Milano 8 Ottobre – La disputa Governo-Parlamento sulla Nota di aggiornamento del Def si intreccia con un complesso di novità normative e obblighi europei. Se l’Ufficio parlamentare di Bilancio ha il compito di validare il quadro macroeconomico proposto dal Governo (ora la riserva si concentra sulla stima di crescita del 2017), le commissioni di merito rivendicano il diritto/dovere a ottenere maggiori elementi sulla composizione della manovra, prima di votare le risoluzioni sul Def.

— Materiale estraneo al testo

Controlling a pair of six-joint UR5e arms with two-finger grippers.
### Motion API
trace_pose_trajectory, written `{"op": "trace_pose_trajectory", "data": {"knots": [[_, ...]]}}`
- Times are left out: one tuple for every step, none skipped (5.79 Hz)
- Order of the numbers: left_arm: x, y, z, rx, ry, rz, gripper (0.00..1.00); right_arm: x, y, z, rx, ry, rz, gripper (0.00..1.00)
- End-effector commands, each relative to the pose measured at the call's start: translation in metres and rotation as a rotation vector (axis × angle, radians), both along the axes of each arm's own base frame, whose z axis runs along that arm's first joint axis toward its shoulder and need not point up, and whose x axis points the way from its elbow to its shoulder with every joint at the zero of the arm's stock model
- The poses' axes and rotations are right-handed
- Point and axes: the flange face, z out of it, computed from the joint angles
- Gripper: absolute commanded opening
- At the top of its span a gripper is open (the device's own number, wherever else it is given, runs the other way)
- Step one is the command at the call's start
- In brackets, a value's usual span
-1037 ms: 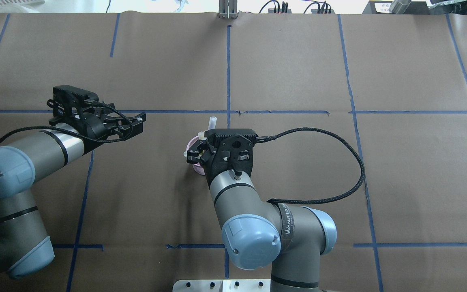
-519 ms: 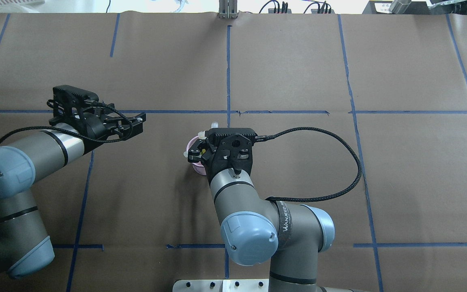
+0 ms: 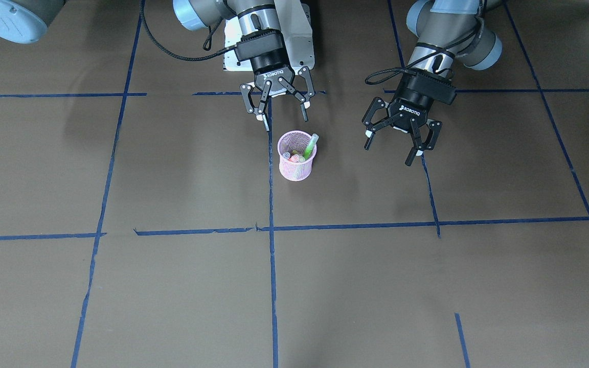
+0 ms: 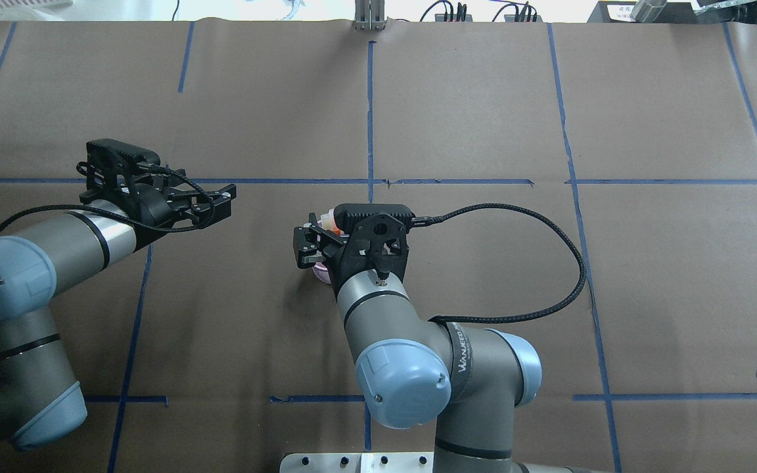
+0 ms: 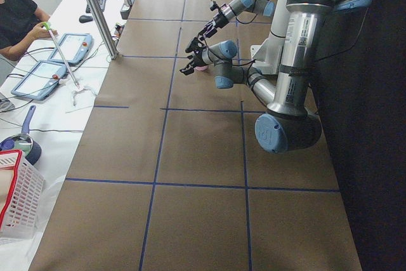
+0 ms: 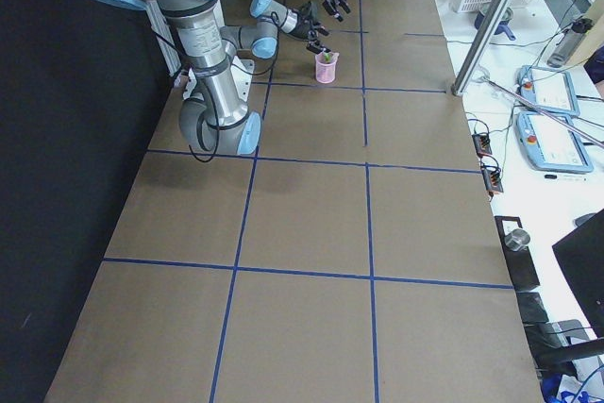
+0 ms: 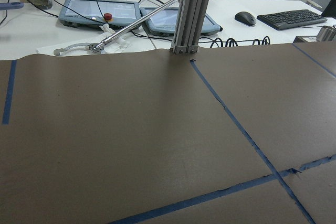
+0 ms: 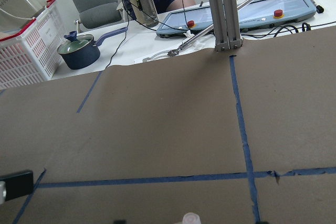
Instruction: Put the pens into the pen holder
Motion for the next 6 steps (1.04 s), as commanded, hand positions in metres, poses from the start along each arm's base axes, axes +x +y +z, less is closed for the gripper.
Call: {"op": "trace_pose_trajectory", "data": {"knots": [[-0.030,-0.027,0.041,-0.036,-0.150,0.114,0.99,0.036,-0.037,0.004,-0.060,-0.030,-0.114,0.98],[-0.058,-0.051,0.065,-0.054,-0.320,0.155,0.99,0.070,-0.068,0.034,-0.117,-0.010,-0.172,0.98],[-0.099,-0.060,0.109,-0.065,-0.490,0.216,0.99,0.118,-0.095,0.063,-0.167,0.004,-0.222,0.99],[-0.141,-0.063,0.142,-0.058,-0.595,0.229,0.99,0.155,-0.119,0.091,-0.184,0.054,-0.268,0.99],[-0.187,-0.078,0.163,-0.136,-0.648,0.277,0.99,0.191,-0.141,0.126,-0.214,0.107,-0.311,0.99],[-0.240,-0.095,0.173,-0.220,-0.657,0.308,0.99,0.238,-0.164,0.164,-0.263,0.142,-0.349,0.99]]}}
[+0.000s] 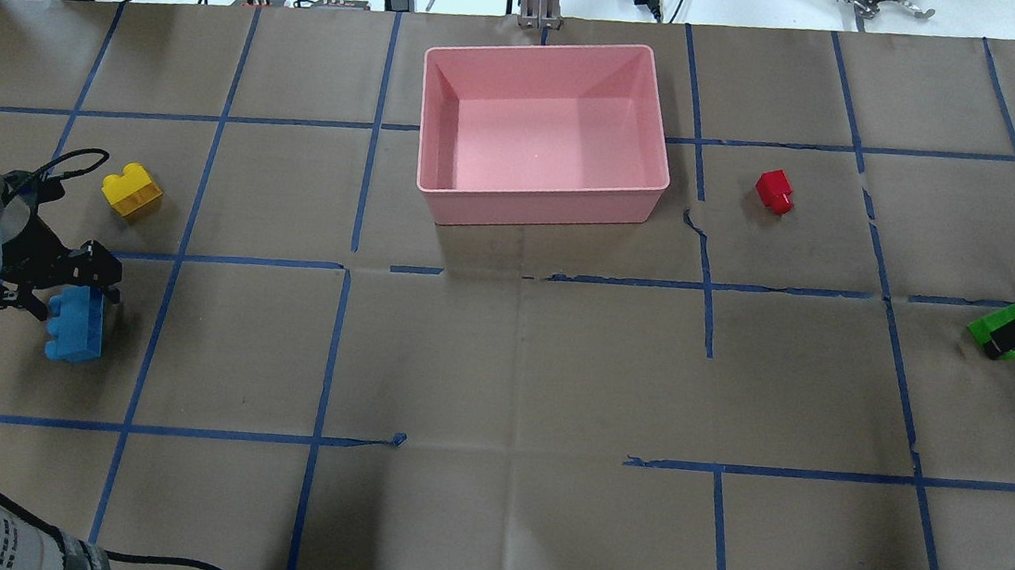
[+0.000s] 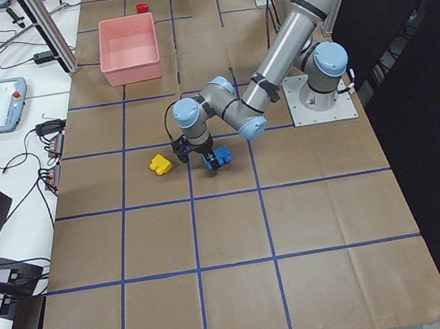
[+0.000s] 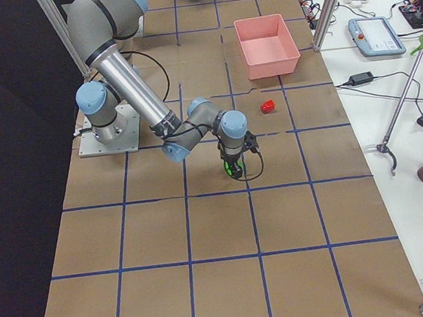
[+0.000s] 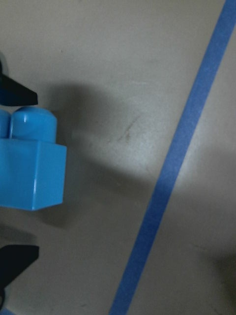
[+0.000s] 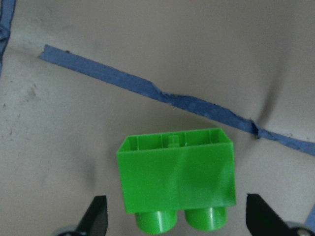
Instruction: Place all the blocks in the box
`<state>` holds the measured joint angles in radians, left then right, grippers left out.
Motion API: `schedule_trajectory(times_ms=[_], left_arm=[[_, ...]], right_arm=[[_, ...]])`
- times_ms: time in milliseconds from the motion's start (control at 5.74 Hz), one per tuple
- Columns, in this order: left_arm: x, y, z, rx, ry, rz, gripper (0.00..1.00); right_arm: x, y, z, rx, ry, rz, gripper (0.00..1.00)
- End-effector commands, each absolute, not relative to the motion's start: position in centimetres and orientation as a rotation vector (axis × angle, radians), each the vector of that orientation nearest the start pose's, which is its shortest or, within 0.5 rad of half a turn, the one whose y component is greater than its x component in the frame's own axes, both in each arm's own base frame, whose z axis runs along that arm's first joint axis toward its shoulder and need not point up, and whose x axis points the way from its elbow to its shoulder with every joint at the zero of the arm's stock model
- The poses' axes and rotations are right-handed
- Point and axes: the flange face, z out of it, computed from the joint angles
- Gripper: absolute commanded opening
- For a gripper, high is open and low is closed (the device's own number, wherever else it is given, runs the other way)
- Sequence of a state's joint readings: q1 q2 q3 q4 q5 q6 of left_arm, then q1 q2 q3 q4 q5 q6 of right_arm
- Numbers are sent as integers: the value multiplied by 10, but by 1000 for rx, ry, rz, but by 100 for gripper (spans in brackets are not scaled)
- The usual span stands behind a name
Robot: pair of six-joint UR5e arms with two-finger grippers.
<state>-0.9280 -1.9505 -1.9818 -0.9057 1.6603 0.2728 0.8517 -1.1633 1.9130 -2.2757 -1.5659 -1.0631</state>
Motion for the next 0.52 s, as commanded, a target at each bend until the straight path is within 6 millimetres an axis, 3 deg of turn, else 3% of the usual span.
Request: schedule_trajectory(times_ms=[0,348], left_arm=[[211,-480,159,-588,3060,269,99],[211,-479,159,-564,3068,269,98]], right_arm=[[-258,-505,178,-544,3054,38,100],[-258,-506,179,-556,3054,38,95]])
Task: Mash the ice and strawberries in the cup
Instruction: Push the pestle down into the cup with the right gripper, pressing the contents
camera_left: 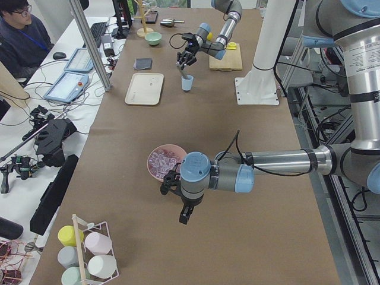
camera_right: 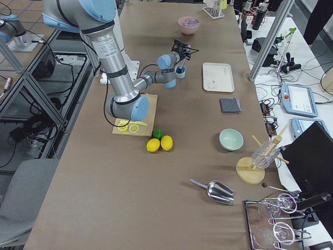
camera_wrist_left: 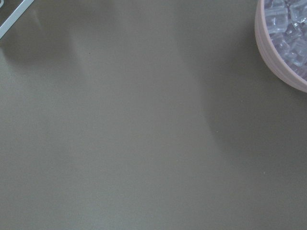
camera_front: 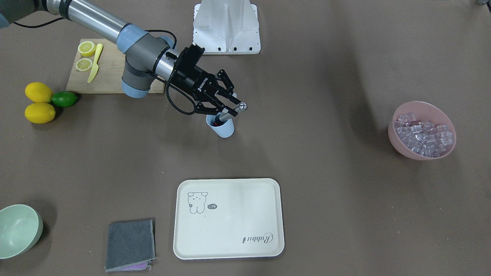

La riforma del Bilancio varata in luglio dispone in proposito che la Nota di aggiornamento indichi i principali ambiti di intervento della manovra di finanza pubblica per il triennio successivo. Al tempo stesso è richiesta una sintetica illustrazione degli effetti finanziari attesi dalla manovra in termini di entrata e di spesa, ai fini del raggiungimento degli obiettivi programmatici di finanza pubblica. In mancanza di tali elementi – ha fatto sapere il presidente della Commissione Bilancio della Camera, Francesco Boccia – non è possibile esprimersi sulla Nota. Da qui la nuova audizione del ministro dell’Economia, Pier Carlo Padoan fissata per martedì.
Nel primo anno di applicazione, emergono in sostanza diversità di interpretazione dei contenuti stessi della riforma, e il livello della polemica politica su questo passaggio della marcia di avvicinamento alla prossima legge di Bilancio non aiuta certo a chiarire i termini della questione. La linea del Governo – sintetizzata dal vice ministro dell’Economia, Enrico Morando – è sostanzialmente questa: nessuna obiezione a fornire informazioni aggiuntive sul contenuto della manovra, ma il Governo non rivedrà le sue stime. In poche parole, ferma restando una previsione di crescita “tendenziale” (in assenza di manovra) dello 0,6%, il livello programmatico (che sconta gli effetti attesi dalla manovra) resta per il 2017 all’1 per cento. Pur nella necessaria e doverosa dialettica tra Governo e Parlamento su un punto nodale della strategia di politica economica consegnata ai diversi documenti programmatici, e poi alla manovra, vale la pena di sottolineare come la responsabilità primaria, prima di tutto politica, del quadro programmatico proposto e della conseguente manovra di finanza pubblica, ricada in pieno nella sfera di azione del Governo. Al Parlamento il compito di vigilare ed emendare, in uno spirito di leale collaborazione tra organi dello Stato. Anche perché su tutto questo complesso guazzabuglio di norme e procedure vigila la Commissione europea, che guarda soprattutto al rispetto della disciplina di bilancio, nella sua struttura portante e così come si è andata modificando negli ultimi due anni.
Pare doveroso che il Governo chiarisca fin d’ora gli «ambiti di intervento» in virtù dei quali ritiene di poter “spingere” la crescita del 2017 all’1 per cento. Poi dovrà trasferire quell’intendimento programmatico in misure e interventi da sottoporre al vaglio del Parlamento e di Bruxelles. E trarne le relative conseguenze qualora quegli indirizzi e il contenuto della manovra non vengano condivisi.